Gli Autori hanno identificato uno schema dietetico associato ad elevati livelli plasmatici dei marker infiammatori (proteina C-reattiva, interleuchina-6, recettore 2 del fattore di necrosi tumorale alfa), e hanno condotto un’analisi prospettica delle correlazioni fra questo schema e la depressione fra le donne partecipanti allo Nurses’ Health Study, avviato nel 1976 e a tutt’oggi considerato come uno dei più vasti studi mai condotti sulla salute femminile.
E’ stato analizzato un totale di 43.685 donne di età compresa fra i 50 e i 77 anni, inizialmente senza depressione e seguite dal 1996 al 2008 (12 anni di follow up). Le informazioni sull’alimentazione sono state ottenute con regolari questionari somministrati dal 1984 al 2002. Sono state infine utilizzate due diverse definizioni di depressione:
- una “ristretta”: richiede sia una diagnosi clinica di depressione sia l’assunzione di antidepressivi;
- una “allargata”: richiede uno soltanto dei precedenti requisiti (diagnosi clinica o uso di psicofarmaci).

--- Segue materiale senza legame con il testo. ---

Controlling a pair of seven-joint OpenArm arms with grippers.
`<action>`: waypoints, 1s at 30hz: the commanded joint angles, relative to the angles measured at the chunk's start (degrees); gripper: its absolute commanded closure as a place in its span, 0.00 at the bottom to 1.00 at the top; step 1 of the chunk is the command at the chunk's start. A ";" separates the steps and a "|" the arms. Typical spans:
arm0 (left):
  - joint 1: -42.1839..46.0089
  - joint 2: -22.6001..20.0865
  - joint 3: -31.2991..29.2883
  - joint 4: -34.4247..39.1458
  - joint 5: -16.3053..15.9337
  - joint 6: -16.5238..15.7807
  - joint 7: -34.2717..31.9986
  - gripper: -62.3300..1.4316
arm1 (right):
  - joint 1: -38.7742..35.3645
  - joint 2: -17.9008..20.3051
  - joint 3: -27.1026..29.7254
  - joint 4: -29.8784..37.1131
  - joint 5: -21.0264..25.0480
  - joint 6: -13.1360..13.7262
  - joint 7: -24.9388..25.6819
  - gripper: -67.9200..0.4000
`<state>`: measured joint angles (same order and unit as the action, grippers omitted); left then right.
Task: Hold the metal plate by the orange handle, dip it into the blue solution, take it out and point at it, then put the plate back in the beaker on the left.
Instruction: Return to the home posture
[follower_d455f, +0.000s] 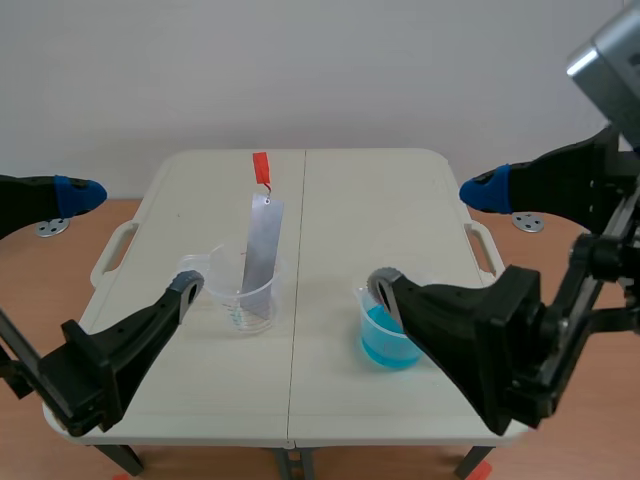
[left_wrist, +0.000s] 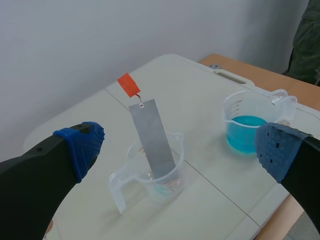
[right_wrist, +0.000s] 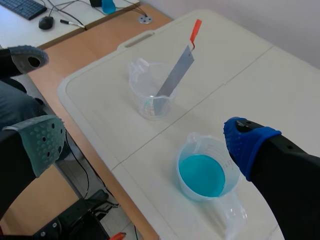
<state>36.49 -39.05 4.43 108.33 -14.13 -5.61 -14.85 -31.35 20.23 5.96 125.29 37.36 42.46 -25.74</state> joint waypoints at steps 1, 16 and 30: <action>-0.17 0.59 -0.48 0.76 -0.22 0.13 -0.76 0.00 | 0.42 0.74 1.79 -0.57 0.24 0.26 1.33 0.02; -0.17 0.59 -0.48 0.76 -0.22 0.11 -0.70 0.00 | 0.42 0.74 5.68 -4.85 0.09 0.26 3.02 0.02; -0.17 0.59 -0.48 0.76 -0.22 0.11 -0.57 0.00 | 0.42 0.74 5.68 -5.16 -1.29 0.26 2.99 0.02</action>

Questi, in sintesi, i risultati:
- nei 12 anni di follow up, sono stato documentati 2594 casi di depressione secondo la definizione ristretta e 6446 secondo la definizione allargata;
- dopo aver corretto i dati per l’indice di massa corporea e altri fattori potenzialmente confondenti, il rischio relativo (OR) di depressione in funzione dell’alimentazione è risultato 1.41 (95% CI, 1.22, 1.63; P-trend<.001) per la definizione ristretta e 1.29 (95% CI, 1.18, 1.41; P-trend<.001) per la definizione allargata.
Queste indicazioni permettono di concludere che l’infiammazione indotta dall’alimentazione è effettivamente associata a un più elevato rischio di depressione. Lo studio ribadisce dunque l’importanza degli stili di vita (di cui l’alimentazione è, insieme con il movimento fisico, l’espressione più rilevante) nella prevenzione dell’infiammazione, della neuroinfiammazione e della depressione ad esse correlata.